Istilah influencer ini memang cukup lekat dengan dunia marketing. Klien akan mempekerjakan individu yang berpengaruh, mengorganisir kampanye di sekitar mereka untuk menghubungkan penggemar influencer dengan produk perusahaan. Saat ini, biasanya dilakukan melalui media sosial.

Anthony Svirskis, pendiri dan CEO agensi pemasaran influencer Tribe (dan pemenang Start-Up Executive of the Year dari The CEO Magazine 2017), mengatakan kepercayaan adalah keuntungan terbesar bagi mereka yang bekerja sebagai influencer.

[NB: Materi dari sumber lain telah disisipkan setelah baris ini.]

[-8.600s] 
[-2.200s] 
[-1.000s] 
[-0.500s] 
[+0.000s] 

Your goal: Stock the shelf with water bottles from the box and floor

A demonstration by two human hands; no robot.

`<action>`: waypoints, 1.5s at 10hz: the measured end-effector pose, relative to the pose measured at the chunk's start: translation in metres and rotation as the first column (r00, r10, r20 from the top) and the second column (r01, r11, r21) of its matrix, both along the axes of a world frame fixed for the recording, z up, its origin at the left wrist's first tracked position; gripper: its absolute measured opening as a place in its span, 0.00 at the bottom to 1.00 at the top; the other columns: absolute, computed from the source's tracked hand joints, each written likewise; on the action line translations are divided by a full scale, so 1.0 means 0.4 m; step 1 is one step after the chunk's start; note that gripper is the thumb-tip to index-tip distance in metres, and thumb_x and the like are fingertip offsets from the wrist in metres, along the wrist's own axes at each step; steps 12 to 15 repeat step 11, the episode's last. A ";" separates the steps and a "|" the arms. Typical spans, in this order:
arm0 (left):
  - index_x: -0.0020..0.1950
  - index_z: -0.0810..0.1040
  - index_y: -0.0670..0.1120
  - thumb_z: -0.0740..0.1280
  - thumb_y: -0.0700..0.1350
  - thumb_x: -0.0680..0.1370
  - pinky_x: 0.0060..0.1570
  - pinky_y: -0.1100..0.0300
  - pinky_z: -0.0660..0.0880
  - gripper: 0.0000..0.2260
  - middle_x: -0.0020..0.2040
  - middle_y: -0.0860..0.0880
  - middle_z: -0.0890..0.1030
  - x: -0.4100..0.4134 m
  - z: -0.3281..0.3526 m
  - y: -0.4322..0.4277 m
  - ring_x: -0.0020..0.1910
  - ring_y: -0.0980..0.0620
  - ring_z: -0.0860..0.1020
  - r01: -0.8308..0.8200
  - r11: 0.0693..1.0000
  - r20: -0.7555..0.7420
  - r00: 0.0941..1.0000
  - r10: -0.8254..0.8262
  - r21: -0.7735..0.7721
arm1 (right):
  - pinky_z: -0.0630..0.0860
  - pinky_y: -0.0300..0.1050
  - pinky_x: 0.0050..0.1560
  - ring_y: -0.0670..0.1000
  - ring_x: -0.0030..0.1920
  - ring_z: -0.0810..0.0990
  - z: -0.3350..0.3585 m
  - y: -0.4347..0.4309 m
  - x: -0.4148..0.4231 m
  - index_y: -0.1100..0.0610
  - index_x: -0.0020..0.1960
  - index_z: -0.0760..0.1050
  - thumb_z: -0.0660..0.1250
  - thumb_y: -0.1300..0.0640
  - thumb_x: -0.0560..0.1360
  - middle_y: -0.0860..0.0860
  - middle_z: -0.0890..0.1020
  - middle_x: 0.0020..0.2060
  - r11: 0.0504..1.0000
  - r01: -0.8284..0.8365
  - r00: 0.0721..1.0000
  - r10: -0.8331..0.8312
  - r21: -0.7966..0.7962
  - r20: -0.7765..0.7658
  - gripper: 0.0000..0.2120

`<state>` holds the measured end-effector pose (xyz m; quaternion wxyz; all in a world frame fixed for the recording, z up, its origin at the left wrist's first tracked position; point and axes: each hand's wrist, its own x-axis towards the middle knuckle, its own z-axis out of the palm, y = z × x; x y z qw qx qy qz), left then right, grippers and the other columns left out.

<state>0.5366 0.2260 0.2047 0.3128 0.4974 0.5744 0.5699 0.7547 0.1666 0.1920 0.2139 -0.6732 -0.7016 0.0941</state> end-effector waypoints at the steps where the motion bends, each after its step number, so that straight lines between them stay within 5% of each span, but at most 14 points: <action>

"Influencer telah menghabiskan bertahun-tahun menumbuhkan audiensi melalui konten dan percakapan dan audiensi ini mencari pendapat dan inspirasi mereka. Kepercayaan rekomendasi sangat berharga ketika pemasar secara otentik memanfaatkannya," ujar Svirskis pada CEO Magazine.

Untuk menghindari penyalahgunaan kepercayaan itu, Anthony mengatakan konten harus tetap otentik. Daripada memaksakan kemitraan antara influencer dan produk, merek harus terhubung dengan pengikut yang sudah mereka miliki.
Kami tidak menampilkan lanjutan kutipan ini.